Ketiga: Perselingkuhan penguasa dengan pengusaha akan terus berlanjut. Pengusaha memodali paslon. Imbalannya, proyek-proyek akan diserahkan kepada pengusaha itu melalui “pengaturan” tender, meloloskan proyek-proyek yang disodorkan oleh pengusaha atau cara lainnya.
Keempat: Akibat dari semua itu, pemimpin daerah akan lebih mengutamakan kepentingan dirinya, kelompok, partai dan pemodalnya. Sebaliknya, kepentingan dan kemaslahatan rakyat akan dipinggirkan.
Pemimpin Dukungan Rakyat
Berbeda dengan demokrasi, Islam menetapkan bahwa wewenang menunjuk dan memberhentikan kepala daerah ada di tangan Khalifah/Imam sebagai kepala negara. Ia berwenang memberhentikan kepala daerah kapan saja dengan atau tanpa sebab. Hal itu ditunjukkan oleh sirah Rasul saw dan ijmak Sahabat.

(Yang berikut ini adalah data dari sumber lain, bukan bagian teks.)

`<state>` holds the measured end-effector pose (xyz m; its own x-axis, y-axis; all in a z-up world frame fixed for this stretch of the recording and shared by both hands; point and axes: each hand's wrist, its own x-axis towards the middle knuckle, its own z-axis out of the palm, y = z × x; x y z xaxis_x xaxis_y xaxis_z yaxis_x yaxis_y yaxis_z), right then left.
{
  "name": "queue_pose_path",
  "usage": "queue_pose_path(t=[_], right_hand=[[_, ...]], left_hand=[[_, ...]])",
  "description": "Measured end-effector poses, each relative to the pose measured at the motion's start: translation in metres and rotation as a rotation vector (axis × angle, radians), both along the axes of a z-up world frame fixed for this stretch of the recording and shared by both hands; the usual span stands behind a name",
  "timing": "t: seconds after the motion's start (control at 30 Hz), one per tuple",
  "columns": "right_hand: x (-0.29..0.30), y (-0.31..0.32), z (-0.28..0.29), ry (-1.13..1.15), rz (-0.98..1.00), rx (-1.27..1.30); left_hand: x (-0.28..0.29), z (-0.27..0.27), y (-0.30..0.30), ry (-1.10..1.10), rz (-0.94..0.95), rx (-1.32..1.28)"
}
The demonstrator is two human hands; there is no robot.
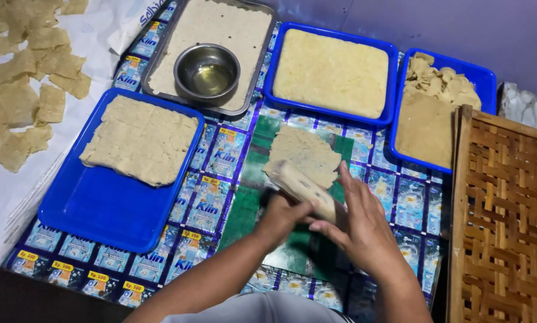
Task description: Preparing thin sheets of dough by smoothing with a spatula, rolling with a wooden pin, and cutting into pieces.
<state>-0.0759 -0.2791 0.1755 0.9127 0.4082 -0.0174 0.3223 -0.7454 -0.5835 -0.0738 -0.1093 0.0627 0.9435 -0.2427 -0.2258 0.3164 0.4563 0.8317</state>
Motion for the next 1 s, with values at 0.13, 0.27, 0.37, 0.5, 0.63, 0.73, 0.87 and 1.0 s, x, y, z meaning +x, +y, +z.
queue_pose_path(t=[0.13,0.27,0.37,0.5,0.63,0.73,0.87,1.0], right_hand=[[0.032,-0.021,-0.060,0.149,-0.055,-0.329],[0.088,-0.037,-0.100,0.017,-0.005,-0.486],[0.120,-0.040,-0.129,-0.081,0.005,-0.502],[0.129,-0.030,-0.124,-0.211,0.046,-0.437],[0.151,-0.035,-0.151,-0.334,-0.199,-0.164],[0.152,-0.015,-0.139,-0.079,-0.344,-0.403],[0.130,-0.015,-0.153,-0.239,-0.313,-0.430],[0.124,-0.018,-0.157,-0.146,-0.271,-0.471]], left_hand=[[0.033,-0.029,0.038,0.148,0.279,-0.150],[0.054,0.004,0.058,0.110,0.660,0.283],[0.077,0.024,0.066,-0.452,0.781,1.027],[0.123,0.032,0.068,-0.551,0.377,1.503],[0.147,0.022,0.069,-0.394,-0.012,1.784],[0.148,0.015,0.069,-0.387,-0.043,1.819],[0.130,-0.014,0.072,-0.468,0.038,1.783],[0.119,-0.007,0.076,-0.433,-0.010,1.797]])
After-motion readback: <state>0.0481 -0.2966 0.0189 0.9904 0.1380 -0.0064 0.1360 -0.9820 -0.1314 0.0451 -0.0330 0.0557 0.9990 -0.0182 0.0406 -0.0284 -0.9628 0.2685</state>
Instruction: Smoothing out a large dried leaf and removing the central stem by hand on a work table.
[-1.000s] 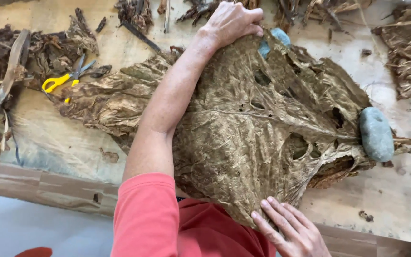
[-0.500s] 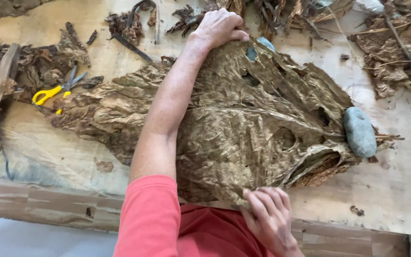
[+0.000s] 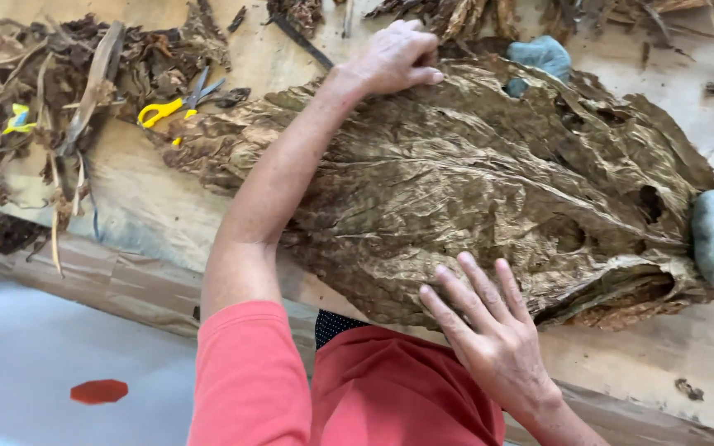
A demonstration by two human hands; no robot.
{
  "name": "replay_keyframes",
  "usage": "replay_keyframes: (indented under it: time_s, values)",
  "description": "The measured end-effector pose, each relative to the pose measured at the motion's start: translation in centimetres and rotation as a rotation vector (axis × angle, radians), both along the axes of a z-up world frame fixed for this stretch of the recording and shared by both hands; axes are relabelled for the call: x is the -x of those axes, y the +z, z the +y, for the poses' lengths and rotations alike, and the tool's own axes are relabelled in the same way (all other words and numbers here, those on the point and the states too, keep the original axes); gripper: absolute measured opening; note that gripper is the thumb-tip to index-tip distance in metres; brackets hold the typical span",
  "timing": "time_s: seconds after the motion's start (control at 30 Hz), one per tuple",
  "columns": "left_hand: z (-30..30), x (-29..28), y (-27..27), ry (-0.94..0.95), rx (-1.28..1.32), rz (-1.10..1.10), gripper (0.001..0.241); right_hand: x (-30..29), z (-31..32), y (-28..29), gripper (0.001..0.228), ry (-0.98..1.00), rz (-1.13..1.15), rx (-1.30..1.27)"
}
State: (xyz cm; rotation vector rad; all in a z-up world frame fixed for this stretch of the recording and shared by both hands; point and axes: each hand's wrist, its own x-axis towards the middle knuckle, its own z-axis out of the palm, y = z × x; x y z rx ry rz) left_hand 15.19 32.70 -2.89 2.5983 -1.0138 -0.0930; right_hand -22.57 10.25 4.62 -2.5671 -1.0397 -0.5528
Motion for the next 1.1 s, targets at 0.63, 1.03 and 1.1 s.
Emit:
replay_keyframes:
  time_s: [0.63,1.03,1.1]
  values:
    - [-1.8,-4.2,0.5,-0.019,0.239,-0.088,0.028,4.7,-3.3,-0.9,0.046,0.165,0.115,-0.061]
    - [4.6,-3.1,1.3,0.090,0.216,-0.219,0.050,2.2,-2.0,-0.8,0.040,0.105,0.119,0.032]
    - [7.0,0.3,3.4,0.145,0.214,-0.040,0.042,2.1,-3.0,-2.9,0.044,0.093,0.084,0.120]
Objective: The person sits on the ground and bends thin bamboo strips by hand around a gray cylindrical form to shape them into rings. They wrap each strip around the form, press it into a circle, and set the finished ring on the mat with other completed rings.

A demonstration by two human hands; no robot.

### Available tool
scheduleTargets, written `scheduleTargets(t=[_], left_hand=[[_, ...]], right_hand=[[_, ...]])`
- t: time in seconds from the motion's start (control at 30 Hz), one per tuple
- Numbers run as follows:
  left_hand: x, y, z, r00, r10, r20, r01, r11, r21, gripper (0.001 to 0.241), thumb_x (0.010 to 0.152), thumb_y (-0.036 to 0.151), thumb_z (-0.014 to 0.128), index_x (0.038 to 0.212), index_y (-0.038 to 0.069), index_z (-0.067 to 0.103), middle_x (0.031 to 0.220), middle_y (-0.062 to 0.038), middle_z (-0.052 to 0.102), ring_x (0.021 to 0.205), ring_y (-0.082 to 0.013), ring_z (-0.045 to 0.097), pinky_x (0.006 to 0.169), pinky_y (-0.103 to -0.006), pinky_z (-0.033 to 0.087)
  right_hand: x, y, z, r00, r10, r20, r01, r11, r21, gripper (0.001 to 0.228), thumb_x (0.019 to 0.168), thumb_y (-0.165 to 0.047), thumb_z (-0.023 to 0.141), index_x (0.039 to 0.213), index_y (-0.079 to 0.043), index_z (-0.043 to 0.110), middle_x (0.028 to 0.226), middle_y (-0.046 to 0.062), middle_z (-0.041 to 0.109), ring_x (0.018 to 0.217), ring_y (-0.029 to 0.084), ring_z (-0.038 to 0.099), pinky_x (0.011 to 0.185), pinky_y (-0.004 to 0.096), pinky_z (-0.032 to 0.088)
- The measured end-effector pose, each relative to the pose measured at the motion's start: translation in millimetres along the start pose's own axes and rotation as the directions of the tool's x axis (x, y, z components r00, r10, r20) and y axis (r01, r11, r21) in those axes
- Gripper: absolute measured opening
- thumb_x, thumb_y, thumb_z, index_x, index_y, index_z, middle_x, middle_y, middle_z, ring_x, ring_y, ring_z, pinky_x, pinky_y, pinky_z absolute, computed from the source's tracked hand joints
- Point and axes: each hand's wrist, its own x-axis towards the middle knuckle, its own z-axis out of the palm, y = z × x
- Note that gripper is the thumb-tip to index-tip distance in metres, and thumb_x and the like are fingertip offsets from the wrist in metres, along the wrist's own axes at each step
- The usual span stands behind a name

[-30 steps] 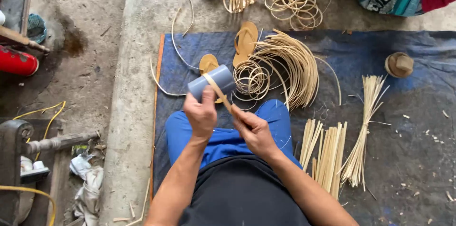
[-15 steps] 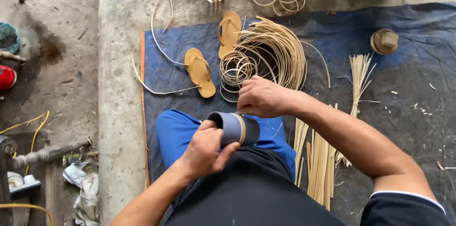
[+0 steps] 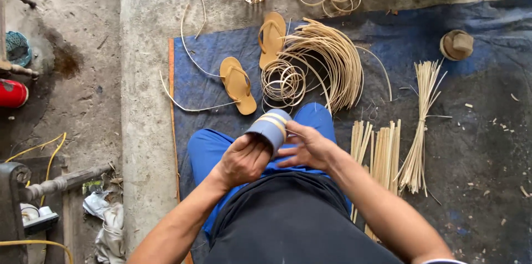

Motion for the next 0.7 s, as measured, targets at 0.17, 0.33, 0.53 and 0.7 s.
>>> scheduleTargets(t=[0.17,0.33,0.53,0.7], left_hand=[[15.5,21.5,25.5,0.99,-0.14,-0.035,0.138,0.99,-0.04,0.014,0.095,0.015,0.063,0.089,0.002,0.065,0.081,-0.01,0.066,0.076,-0.0233,0.065,0.09,-0.0371,0.048],[5.3,34.9,47.9,0.958,-0.271,-0.091,0.265,0.962,-0.071,0.02,0.098,0.018,0.066,0.09,0.001,0.065,0.079,-0.01,0.064,0.071,-0.025,0.062,0.089,-0.0387,0.047],[-12.9,29.5,70.8,0.951,-0.309,-0.002,0.301,0.928,-0.22,0.02,0.094,0.016,0.071,0.081,0.006,0.059,0.071,-0.008,0.058,0.066,-0.0251,0.06,0.086,-0.0402,0.048],[-18.7,21.5,71.5,0.949,-0.305,0.082,0.316,0.91,-0.27,0.021,0.089,0.016,0.075,0.081,0.006,0.058,0.071,-0.009,0.058,0.068,-0.0266,0.061,0.085,-0.0404,0.048]], right_hand=[[74.9,60.2,-48.0,0.82,-0.432,0.375,0.234,0.852,0.469,0.065,0.098,-0.061,0.062,0.136,-0.008,0.06,0.117,0.008,0.071,0.104,0.021,0.066,0.096,0.044,0.055],[94.5,66.2,-36.6,0.826,-0.544,0.148,0.435,0.782,0.446,0.067,0.095,-0.062,0.062,0.131,-0.006,0.061,0.118,0.008,0.071,0.109,0.022,0.067,0.098,0.036,0.055],[132.1,98.0,-100.7,0.618,-0.612,0.494,0.153,0.709,0.688,0.054,0.122,-0.042,0.048,0.14,0.008,0.057,0.099,0.018,0.072,0.077,0.026,0.071,0.061,0.033,0.058],[62.3,51.5,-85.6,0.802,-0.597,0.017,0.318,0.403,-0.858,0.046,0.101,-0.042,0.058,0.085,-0.001,0.072,0.063,0.012,0.066,0.062,0.028,0.069,0.059,0.044,0.057]])
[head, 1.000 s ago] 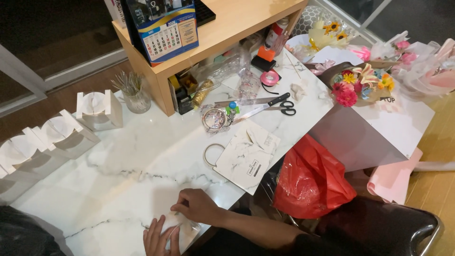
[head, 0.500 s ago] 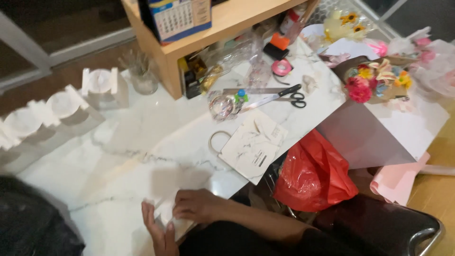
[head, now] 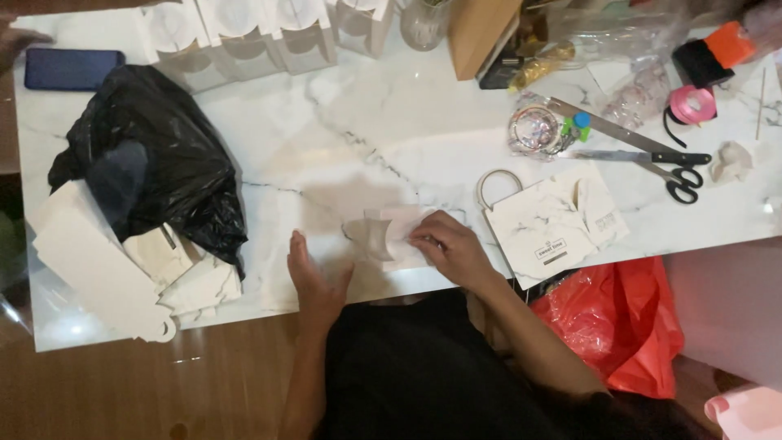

Dengan itu kepala daerah khususnya dan pejabat serta masyarakat umumnya paham bahwa jabatan kepala daerah adalah jabatan biasa, bisa diberhentikan kapan saja. Dengan begitu, jabatan kepala daerah tidak akan diagungkan. Orang juga tidak akan terdorong untuk mengejar jabatan itu seperti sekarang.
Lalu bagaimana dengan peran rakyat? Dalam Islam, rakyat sangat menentukan kelangsungan seorang kepala daerah. Jika penduduk suatu daerah menampakkan ketidakridhaan dan mengadukan kepala daerahnya, maka Khalifah wajib memberhentikan kepala daerah tersebut.
Khalifah Umar bin al-Khaththab ra. pernah memberhentikan Saad bin Abi Waqash semata-mata karena ia diadukan oleh masyarakatnya. Khalifah Umar berkata tentang itu, “Saya tidak memberhentikan dia karena dia tidak mampu atau karena pengkhianatan.”
Ibn Saad di dalam Ath-Thabaqât al-Kubrâ (iv/360-361) menuturkan riwayat dari Muhammad bin Umar: Rasulullah saw. pernah menulis surat kepada al-‘Ala’ bin al-Hadhrami agar menghadap bersama 20 orang dari Abdul Qays. Ia pun menghadap bersama 20 orang dari mereka yang dipimpin oleh Abdullah bin ‘Auf al-Asyaj. Al-‘Ala’ menunjuk pelaksana atas Bahrain al-Mundzir bin Sawa. Delegasi itu mengadukan al-‘Ala’ bin al-Hadhrami. Karena itu Rasulullah saw memberhentikan dia dan mengangkat Aban bin Said bin al-‘Ash. Beliau berkata kepada dia, “Mintalah nasihat kebaikan kepada Abdul Qays dan hormati para tokoh mereka.”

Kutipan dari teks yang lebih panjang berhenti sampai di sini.